The Legislature makes the following findings:
(a)
In the years 1987 to 1996, nearly 2,200 children in the United States under the age of 15 years died in unintentional shootings. In 1996 alone, 138 children were shot and killed unintentionally. Thus, more than 11 children every month, or one child every three days, were shot or killed unintentionally in firearms-related incidents.
(b)
The United States leads the industrialized world in the rates of children and youth lost to unintentional, firearms-related deaths. A 1997 study from the federal Centers for Disease Control and Prevention reveals that for unintentional firearm-related deaths for children
under the age of 15, the rate in the United States was nine times higher than in 25 other industrialized countries combined.
(c)
While the number of unintentional deaths from firearms is an unacceptable toll on America’s children, nearly eight times that number are treated in U.S. hospital emergency rooms each year for nonfatal unintentional gunshot wounds.
(d)
A study of unintentional firearm deaths among children in California found that unintentional gunshot wounds most often involve handguns.
(e)
A study in the December 1995 issue of the Archives of Pediatric and Adolescent Medicine found that children as young as three years old are strong enough to fire most commercially available handguns. The study revealed that 25 percent of three to four year olds and 70 percent of five to six year olds had sufficient
finger strength to fire 59 (92 percent) of the 64 commonly available handguns referenced in the study.
(f)
The Government Accounting Office (GAO), in its March 1991 study, “Accidental Shootings: Many Deaths and Injuries Caused by Firearms Could be Prevented,” estimates that 31 percent of accidental deaths caused by firearms might be prevented by the addition of two safety devices: a child-resistant safety device that automatically engages and a device that indicates whether the gun is loaded. According to the study results, of the 107 unintentional firearms-related fatalities the GAO examined for the calendar years 1988 and 1989, 8 percent could have been prevented had the firearm been equipped with a child-resistant safety device.
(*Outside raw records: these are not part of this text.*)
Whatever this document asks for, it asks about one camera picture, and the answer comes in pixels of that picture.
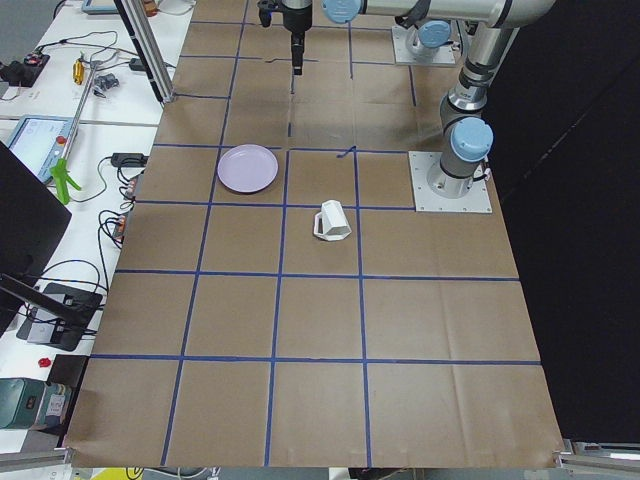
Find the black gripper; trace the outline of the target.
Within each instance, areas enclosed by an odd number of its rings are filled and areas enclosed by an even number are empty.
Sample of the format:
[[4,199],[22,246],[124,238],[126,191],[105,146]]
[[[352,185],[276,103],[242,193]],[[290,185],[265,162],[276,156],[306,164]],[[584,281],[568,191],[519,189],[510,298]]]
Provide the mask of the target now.
[[291,32],[291,62],[295,76],[303,74],[305,33],[313,24],[312,0],[282,0],[283,24]]

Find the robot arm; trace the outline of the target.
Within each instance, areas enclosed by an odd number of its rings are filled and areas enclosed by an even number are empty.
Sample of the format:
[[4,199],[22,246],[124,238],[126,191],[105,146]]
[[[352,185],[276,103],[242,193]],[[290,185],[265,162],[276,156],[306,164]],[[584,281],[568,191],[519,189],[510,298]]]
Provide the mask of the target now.
[[[312,1],[259,1],[259,18],[261,25],[268,28],[272,15],[280,13],[283,25],[290,32],[292,73],[303,74],[305,34],[313,25]],[[405,30],[412,32],[416,40],[410,45],[427,48],[439,48],[447,44],[451,35],[450,22],[446,20],[427,20],[429,1],[417,1],[407,14],[396,16],[395,22]],[[322,10],[325,16],[337,24],[345,24],[364,14],[366,1],[323,1]]]
[[357,15],[393,16],[409,29],[425,18],[477,22],[459,78],[443,97],[443,151],[427,181],[437,195],[458,199],[474,183],[474,172],[491,149],[493,133],[480,119],[487,91],[514,32],[544,16],[552,1],[324,1],[325,16],[347,23]]

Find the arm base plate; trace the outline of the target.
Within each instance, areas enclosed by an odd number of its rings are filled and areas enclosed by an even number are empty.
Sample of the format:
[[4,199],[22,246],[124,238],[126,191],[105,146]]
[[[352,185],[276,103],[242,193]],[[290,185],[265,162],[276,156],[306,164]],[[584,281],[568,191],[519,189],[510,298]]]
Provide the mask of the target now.
[[405,30],[400,26],[391,28],[391,38],[397,65],[425,67],[456,65],[456,44],[452,40],[438,47],[427,47],[419,40],[416,29]]
[[419,213],[491,214],[487,181],[480,166],[466,179],[447,175],[440,152],[409,151],[415,210]]

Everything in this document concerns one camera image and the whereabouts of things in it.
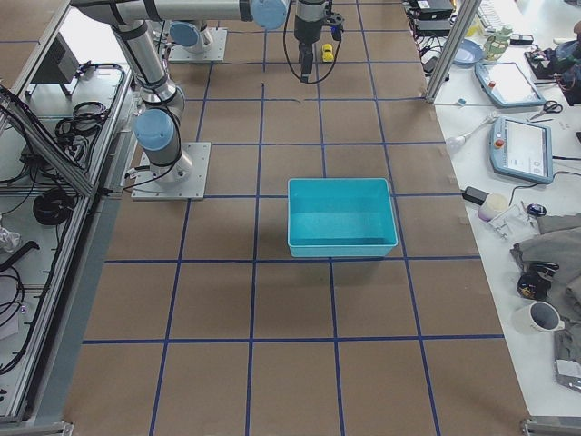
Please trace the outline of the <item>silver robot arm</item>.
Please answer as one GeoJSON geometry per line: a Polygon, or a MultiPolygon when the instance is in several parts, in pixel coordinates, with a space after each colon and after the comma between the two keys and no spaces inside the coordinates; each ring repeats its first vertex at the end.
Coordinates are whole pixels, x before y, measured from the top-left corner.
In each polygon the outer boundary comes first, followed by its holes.
{"type": "Polygon", "coordinates": [[[71,6],[107,24],[141,86],[146,110],[133,131],[145,151],[152,179],[173,183],[192,163],[182,148],[183,92],[171,79],[149,32],[151,21],[240,20],[273,30],[284,23],[287,1],[73,1],[71,6]]]}

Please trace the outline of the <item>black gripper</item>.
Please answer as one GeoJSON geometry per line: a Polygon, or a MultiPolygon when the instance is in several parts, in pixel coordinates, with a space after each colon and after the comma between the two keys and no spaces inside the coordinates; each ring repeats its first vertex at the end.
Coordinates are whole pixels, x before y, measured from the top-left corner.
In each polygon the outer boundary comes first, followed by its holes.
{"type": "Polygon", "coordinates": [[[313,43],[299,42],[300,77],[310,77],[313,59],[313,43]]]}

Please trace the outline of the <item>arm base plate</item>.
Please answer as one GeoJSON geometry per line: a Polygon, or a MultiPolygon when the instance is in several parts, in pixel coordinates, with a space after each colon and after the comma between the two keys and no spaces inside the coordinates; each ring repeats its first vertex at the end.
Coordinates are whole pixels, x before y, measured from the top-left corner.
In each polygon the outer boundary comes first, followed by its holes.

This 8 percent represents instances in which children under the age of six unintentionally shot and killed themselves or other persons.
(g)
Currently, firearms are the only products manufactured in the United States that are not subject to minimum safety standards.
(h)
A 1997 public opinion poll conducted by the National Opinion Research Center at the University of Chicago in conjunction with the Johns Hopkins Center for Gun Policy and Research found that 74 percent of Americans support safety regulation of the firearms industry.
(i)
Some currently available trigger locks and other similar devices are inadequate to prevent the accidental discharge of the firearms to which they are attached, or to prevent children from gaining access to the firearm.